:: Task objective ::
Check each line of the material for the string "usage", and copy the lines that have it.

>>

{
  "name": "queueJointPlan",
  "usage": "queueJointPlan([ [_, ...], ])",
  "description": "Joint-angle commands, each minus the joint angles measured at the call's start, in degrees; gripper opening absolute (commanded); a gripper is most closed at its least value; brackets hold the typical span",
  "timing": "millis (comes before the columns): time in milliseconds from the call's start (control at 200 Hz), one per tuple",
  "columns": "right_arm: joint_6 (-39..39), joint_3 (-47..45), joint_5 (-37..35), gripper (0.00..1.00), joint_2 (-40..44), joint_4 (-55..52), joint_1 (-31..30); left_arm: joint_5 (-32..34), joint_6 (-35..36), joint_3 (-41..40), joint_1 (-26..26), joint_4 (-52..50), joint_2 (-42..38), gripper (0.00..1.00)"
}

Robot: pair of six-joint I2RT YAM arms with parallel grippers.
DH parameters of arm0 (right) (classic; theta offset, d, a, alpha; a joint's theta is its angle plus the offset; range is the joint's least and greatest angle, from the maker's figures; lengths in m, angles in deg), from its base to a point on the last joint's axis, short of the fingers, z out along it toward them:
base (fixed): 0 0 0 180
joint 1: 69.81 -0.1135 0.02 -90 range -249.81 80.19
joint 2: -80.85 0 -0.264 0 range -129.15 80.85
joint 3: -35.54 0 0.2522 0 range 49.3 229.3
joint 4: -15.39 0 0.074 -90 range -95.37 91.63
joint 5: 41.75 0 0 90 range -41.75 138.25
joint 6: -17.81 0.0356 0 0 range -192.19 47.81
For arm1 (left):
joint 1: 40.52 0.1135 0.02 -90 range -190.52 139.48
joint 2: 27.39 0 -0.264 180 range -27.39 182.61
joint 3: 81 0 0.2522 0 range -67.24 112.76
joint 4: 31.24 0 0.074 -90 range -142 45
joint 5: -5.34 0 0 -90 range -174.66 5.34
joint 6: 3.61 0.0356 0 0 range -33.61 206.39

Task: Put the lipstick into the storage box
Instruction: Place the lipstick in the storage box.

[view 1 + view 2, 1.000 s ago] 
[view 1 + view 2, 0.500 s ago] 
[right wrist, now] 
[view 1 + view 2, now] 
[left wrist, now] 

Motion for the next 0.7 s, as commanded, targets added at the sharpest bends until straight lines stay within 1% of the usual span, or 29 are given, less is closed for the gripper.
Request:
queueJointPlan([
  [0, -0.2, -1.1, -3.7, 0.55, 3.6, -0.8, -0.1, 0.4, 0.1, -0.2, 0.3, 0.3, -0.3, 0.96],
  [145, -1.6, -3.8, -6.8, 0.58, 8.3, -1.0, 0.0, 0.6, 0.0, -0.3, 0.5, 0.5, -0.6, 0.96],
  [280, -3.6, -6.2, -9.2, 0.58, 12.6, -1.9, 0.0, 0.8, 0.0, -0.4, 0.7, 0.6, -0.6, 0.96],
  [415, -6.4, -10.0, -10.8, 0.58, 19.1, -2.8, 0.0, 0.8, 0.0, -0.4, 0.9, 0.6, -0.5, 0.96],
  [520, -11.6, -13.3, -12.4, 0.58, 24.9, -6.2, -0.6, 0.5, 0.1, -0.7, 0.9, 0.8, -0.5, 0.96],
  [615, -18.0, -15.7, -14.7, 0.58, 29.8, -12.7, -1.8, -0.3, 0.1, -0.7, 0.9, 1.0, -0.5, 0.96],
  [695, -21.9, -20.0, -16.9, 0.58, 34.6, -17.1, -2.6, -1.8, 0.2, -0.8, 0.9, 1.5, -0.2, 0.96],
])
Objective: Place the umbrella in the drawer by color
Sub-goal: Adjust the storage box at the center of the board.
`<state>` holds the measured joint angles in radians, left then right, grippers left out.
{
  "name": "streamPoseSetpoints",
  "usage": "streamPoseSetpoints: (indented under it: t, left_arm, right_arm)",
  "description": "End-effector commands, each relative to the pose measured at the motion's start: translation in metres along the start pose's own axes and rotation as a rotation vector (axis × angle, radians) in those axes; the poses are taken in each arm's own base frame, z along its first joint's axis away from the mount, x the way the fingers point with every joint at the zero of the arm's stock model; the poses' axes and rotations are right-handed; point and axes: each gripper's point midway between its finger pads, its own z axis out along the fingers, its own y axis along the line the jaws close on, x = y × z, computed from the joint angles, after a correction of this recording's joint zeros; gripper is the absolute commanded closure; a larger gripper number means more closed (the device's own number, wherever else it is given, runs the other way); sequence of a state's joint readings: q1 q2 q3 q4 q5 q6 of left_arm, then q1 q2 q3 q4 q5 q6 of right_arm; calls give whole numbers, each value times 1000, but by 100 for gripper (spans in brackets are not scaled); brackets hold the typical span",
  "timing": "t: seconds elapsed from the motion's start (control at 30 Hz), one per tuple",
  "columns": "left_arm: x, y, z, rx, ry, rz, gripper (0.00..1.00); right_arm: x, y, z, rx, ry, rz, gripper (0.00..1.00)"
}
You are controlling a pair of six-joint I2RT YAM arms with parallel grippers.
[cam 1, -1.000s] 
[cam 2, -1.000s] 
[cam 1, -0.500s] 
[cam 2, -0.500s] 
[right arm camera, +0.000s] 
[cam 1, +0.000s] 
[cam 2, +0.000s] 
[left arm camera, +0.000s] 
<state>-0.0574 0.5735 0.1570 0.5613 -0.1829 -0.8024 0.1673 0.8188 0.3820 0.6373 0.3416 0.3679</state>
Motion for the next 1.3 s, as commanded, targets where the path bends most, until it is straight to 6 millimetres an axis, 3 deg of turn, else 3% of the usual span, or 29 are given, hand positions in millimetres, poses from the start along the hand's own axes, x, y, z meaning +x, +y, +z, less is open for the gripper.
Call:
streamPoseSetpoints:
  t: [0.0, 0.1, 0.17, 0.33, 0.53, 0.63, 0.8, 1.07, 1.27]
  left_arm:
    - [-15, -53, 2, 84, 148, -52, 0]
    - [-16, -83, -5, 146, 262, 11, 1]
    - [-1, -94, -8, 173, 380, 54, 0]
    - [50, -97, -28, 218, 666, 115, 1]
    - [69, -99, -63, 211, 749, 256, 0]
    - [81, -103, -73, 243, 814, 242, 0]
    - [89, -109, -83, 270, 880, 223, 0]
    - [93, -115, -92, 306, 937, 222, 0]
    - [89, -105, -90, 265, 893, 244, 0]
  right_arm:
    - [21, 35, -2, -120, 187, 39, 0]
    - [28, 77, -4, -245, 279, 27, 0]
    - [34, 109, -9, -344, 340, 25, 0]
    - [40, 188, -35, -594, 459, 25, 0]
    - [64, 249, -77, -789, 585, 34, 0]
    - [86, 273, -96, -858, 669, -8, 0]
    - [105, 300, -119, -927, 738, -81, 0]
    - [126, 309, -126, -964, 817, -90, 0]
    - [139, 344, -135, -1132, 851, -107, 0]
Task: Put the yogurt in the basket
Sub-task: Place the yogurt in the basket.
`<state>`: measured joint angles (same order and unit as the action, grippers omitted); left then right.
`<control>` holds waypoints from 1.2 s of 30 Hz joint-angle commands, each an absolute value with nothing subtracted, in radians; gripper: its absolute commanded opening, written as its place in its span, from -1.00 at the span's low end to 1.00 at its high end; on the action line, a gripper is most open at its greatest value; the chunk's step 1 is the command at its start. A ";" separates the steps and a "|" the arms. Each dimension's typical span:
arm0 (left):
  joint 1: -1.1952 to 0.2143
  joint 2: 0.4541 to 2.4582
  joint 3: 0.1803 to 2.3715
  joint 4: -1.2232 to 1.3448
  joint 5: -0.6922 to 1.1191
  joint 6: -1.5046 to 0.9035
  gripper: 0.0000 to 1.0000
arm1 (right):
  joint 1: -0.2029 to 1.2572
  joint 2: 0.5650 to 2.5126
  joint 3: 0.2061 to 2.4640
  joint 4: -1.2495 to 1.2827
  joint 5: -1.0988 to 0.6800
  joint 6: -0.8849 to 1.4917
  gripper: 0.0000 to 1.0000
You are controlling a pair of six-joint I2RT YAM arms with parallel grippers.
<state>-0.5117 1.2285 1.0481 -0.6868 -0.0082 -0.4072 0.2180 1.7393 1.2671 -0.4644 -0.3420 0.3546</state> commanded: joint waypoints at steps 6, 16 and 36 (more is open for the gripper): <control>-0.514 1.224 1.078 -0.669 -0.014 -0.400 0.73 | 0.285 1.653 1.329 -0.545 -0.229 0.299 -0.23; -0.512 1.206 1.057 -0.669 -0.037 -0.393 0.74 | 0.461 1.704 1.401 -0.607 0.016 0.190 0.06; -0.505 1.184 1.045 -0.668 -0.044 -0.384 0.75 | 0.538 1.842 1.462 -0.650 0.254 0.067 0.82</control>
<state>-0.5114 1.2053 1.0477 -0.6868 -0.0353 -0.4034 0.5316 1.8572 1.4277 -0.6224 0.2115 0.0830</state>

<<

:: Task result ::
  "usage": "queueJointPlan([ [_, ...], ])",
  "usage": "streamPoseSetpoints: (indented under it: t, left_arm, right_arm)",

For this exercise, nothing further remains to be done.